Volver siempre había sido una posibilidad, un camino incierto, pero un camino al fin y al cabo. Volver a las caras, a las miradas esquivas, a las calles en las que había malgastado mi juventud y mi infancia, a todos esos rincones comunes que uno lleva en el interior aunque no sea capaz de rememorarlos con certeza. Volver a los sueños no cumplidos, a los múltiples errores y a los escasos aciertos. Volver siempre había estado ahí, a pesar de todo, de los remordimientos, de la nostalgia, de la pérdida. Volver siempre había sido esa perspectiva difusa, esa esperanza extraña, esa quimera que sabía de sobra que no podría cumplir.
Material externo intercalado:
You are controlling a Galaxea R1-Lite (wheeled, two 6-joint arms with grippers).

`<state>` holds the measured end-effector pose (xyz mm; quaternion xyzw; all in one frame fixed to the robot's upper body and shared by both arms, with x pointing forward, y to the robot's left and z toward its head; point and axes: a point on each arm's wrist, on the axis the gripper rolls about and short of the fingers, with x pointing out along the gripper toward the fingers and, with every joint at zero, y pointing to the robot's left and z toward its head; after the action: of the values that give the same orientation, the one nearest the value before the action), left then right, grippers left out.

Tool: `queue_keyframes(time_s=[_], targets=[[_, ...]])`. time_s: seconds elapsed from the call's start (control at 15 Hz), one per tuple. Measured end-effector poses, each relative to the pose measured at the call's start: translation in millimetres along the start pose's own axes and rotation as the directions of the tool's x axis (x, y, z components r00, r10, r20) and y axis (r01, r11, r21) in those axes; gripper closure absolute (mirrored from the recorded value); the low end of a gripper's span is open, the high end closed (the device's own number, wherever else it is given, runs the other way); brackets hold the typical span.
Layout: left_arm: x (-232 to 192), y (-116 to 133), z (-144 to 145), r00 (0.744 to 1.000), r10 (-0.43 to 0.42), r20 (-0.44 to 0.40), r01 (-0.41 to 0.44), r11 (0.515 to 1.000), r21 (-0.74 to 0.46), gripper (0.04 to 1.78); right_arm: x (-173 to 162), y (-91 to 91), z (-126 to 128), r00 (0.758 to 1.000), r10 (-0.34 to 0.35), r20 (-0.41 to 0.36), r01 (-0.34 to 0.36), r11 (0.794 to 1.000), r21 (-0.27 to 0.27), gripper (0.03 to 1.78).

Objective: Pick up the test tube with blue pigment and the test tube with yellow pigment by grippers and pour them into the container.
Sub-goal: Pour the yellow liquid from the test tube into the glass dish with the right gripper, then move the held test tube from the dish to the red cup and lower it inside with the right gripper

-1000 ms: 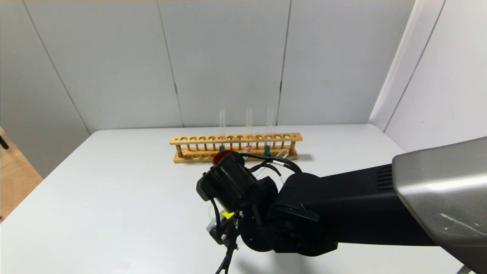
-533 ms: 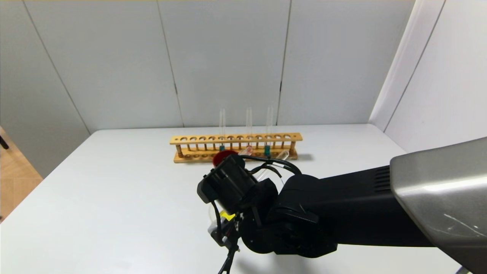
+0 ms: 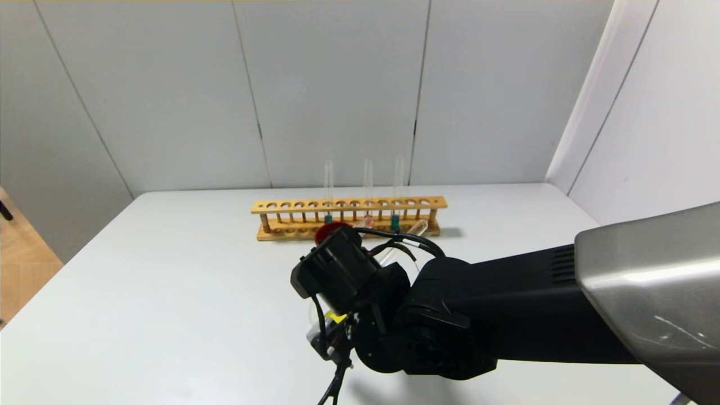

Volver era lo que estaba haciendo en ese instante. Con las manos en los bolsillos y los últimos 20 años en una pequeña bolsa de viaje. El tren desandaba el mismo trayecto que me había alejado entonces. Estaba a poco menos de una hora de todo lo que había dejado. Volver... ¿Era posible hacerlo realmente después de tanto tiempo? ¿Seguiría todo allí? ¿Perdurarían las esquirlas de ese pasado que seguía doliendo a pesar de todo? Por un lado esperaba que así fuera. Volver era abrir de nuevo las heridas. El único modo de cerrarlas.
Volver era ver de nuevo aquella pintada tan horrible bajo la que te diste el primer beso distraído, fugaz y torpe. Era el humo del primer y último cigarro de tu vida, las carreras después de llamar a todos los timbres, las horas muertas, sin hacer nada, las risas… Volver era saber que tarde o temprano te encontrarías con aquellos que abandonaste a su suerte, que te golpearías dolorosamente con el pasado. Volver era estar ahí de nuevo, en la estación, un extraño para todo y para todos. Era una sensación de pérdida y abandono, de desaliento, era saberse a la deriva y sin rumbo alguno. Volver era, por fin, sentirse en casa.